▶ **What the task requires**
Please restate the data word for word, in full.

[[ Supplied data open ]]

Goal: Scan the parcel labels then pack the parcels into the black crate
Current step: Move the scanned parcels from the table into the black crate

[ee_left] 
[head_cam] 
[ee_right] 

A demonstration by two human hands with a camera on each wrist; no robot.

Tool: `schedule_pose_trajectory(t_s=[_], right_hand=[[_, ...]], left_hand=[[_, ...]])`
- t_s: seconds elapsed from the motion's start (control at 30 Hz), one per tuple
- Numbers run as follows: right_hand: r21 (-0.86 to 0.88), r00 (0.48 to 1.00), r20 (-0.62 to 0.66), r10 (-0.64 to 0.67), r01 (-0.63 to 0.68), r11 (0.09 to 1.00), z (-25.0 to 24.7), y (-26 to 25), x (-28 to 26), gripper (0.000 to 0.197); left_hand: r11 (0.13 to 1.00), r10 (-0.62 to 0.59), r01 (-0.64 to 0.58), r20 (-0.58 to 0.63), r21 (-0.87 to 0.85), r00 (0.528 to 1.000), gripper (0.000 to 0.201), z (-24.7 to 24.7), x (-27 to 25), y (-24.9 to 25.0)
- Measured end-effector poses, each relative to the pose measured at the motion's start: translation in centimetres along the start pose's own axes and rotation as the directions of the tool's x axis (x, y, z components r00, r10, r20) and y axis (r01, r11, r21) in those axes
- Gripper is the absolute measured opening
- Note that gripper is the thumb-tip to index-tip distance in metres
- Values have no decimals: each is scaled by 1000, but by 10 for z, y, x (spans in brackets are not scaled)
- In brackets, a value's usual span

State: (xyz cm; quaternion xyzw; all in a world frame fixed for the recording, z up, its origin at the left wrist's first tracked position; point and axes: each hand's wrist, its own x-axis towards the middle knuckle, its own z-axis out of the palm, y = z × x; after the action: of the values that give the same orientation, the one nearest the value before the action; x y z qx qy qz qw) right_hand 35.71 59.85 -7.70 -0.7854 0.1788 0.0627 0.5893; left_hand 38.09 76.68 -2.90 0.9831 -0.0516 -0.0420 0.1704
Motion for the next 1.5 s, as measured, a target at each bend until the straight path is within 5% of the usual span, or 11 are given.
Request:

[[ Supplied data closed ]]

▶ **Solution**
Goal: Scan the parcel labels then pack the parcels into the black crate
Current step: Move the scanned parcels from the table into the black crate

[ee_left] 
[head_cam] 
[ee_right] 

A demonstration by two human hands with a camera on each wrist; no robot.

Tool: `schedule_pose_trajectory(t_s=[_], right_hand=[[_, ...]], left_hand=[[_, ...]])`
- t_s: seconds elapsed from the motion's start (control at 30 Hz), one per tuple
- Numbers run as follows: right_hand: r21 (-0.86 to 0.88), r00 (0.48 to 1.00), r20 (-0.62 to 0.66), r10 (-0.64 to 0.67), r01 (-0.63 to 0.68), r11 (0.09 to 1.00), z (-25.0 to 24.7), y (-26 to 25), x (-28 to 26), gripper (0.000 to 0.197); left_hand: r11 (0.13 to 1.00), r10 (-0.62 to 0.59), r01 (-0.64 to 0.58), r20 (-0.58 to 0.63), r21 (-0.87 to 0.85), r00 (0.528 to 1.000), gripper (0.000 to 0.201), z (-24.7 to 24.7), x (-27 to 25), y (-24.9 to 25.0)
- Measured end-effector poses, each relative to the pose measured at the motion's start: translation in centimetres along the start pose's own axes and rotation as the directions of the tool's x axis (x, y, z components r00, r10, r20) and y axis (r01, r11, r21) in those axes
- Gripper is the absolute measured opening
- Note that gripper is the thumb-tip to index-tip distance in metres
- Values have no decimals: each is scaled by 1000, but by 10 for z, y, x (spans in brackets are not scaled)
- In brackets, a value's usual span

State: (xyz cm; quaternion xyzw; all in a world frame fixed for the recording, z up, its origin at the left wrist's first tracked position; point and axes: each hand's wrist, its own x-axis towards the middle knuckle, its own z-axis out of the palm, y = z × x; after the action: of the values that give the same orientation, the one nearest the value before the action; x y z qx qy qz qw) right_hand 35.71 59.85 -7.70 -0.7854 0.1788 0.0627 0.5893; left_hand 38.09 76.68 -2.90 0.9831 -0.0516 -0.0420 0.1704
Motion for the next 1.5 s, as measured, a target at each bend until the straight path is within 5% of the usual span, or 11 are given.
Request:

This completes the answer to the exercise.